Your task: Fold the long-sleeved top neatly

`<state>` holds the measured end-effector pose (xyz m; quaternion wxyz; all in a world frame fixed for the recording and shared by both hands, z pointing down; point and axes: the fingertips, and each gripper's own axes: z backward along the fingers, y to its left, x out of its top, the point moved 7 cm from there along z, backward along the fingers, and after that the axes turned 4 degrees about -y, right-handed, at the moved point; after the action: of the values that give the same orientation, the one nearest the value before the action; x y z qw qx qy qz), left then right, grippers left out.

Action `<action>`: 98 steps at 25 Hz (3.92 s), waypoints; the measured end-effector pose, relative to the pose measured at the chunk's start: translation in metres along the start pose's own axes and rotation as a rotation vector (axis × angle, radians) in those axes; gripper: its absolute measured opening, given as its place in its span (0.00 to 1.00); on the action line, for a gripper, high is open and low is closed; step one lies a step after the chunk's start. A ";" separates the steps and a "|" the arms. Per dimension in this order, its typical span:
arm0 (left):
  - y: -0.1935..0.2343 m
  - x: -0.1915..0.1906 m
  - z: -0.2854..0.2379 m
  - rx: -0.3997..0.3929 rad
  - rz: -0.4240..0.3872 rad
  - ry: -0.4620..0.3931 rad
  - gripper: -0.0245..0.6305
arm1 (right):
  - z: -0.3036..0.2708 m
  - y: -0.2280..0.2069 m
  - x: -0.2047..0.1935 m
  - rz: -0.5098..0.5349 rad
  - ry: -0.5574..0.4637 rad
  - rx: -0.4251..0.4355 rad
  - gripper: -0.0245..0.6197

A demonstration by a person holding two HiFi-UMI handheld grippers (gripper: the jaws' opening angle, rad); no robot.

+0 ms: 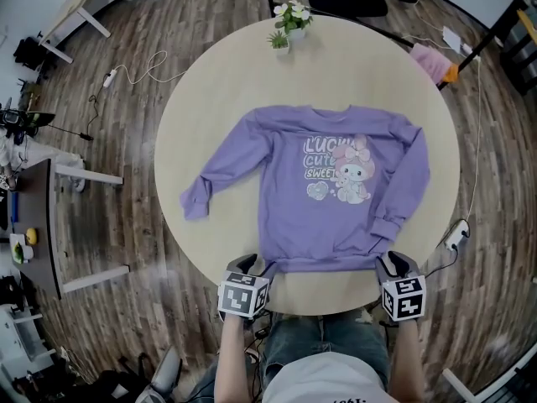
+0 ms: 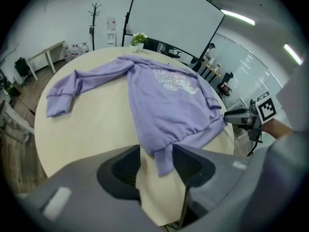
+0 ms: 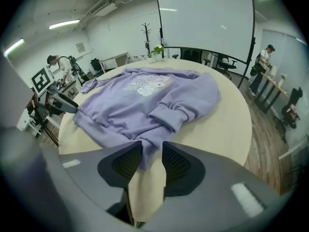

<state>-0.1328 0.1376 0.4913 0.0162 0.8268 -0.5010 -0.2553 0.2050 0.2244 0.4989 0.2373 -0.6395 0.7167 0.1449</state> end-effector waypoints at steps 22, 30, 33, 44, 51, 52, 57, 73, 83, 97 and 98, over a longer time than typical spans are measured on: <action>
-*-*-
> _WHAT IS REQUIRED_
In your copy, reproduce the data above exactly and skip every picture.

> _SOLUTION TO THE EXERCISE_
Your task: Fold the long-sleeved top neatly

`<state>` holds the measured end-effector pose (xyz m; quaternion wxyz; all in a world frame fixed for the recording and shared by both hands, z pointing down; point and axes: the fingertips, and each gripper's own axes: z backward along the fingers, y to its left, x out of its top, the point moved 7 cm from there along z, backward along the fingers, and after that the axes turned 4 degrees about -y, right-handed, at the moved point; after the action: of the values that give the same orientation, the one nearest the value before the action; x y z qw qx qy qz), left then right, grippers left out.

Action `<action>`: 98 steps at 25 Hz (3.92 s), waypoints; the measured end-effector pose, relative to the pose measured at the chunk's start: translation in metres along the start pose's own axes and rotation as a rotation vector (axis × angle, radians) in those axes; gripper: its absolute measured opening, given as its place in its span (0.00 to 1.00); on the action line, for a gripper, high is open and low is closed; step one lies a step after the chunk's start. A ";" separates the steps and a "|" the arms. Per dimension in this order, its typical span:
arm0 (left):
  - y: -0.1935..0.2343 m
  - x: -0.1915..0.1906 m
  - z: -0.2854..0.2379 m
  - rx: -0.3997..0.3929 rad
  - rz: -0.4240..0.3872 rad
  - ry: -0.4620..0.3931 rad
  - gripper: -0.0245..0.6305
arm1 (right):
  - z: -0.3036..0.2708 m
  - y: -0.2280..0.2069 m
  - x: -0.2047..0.1935 m
  - rz: -0.5098..0.5349 rad
  - ry: -0.5574..0.4637 rad
  - rx: -0.4251..0.4355 rad
  - gripper: -0.0245..0.6197

A demonstration by a person holding two HiFi-UMI handheld grippers (gripper: the jaws' opening angle, rad); no robot.

+0 ms: 
+0 ms: 
+0 ms: 

<state>-0.1328 0.1376 0.4913 0.0162 0.8268 -0.5010 -0.2553 0.2050 0.2244 0.4989 0.2373 -0.6395 0.7167 0.1449</state> end-effector waypoints at steps 22, 30, 33, 44, 51, 52, 57, 73, 83, 97 and 98, over a longer time than typical spans are measured on: <action>

This answer has no further content.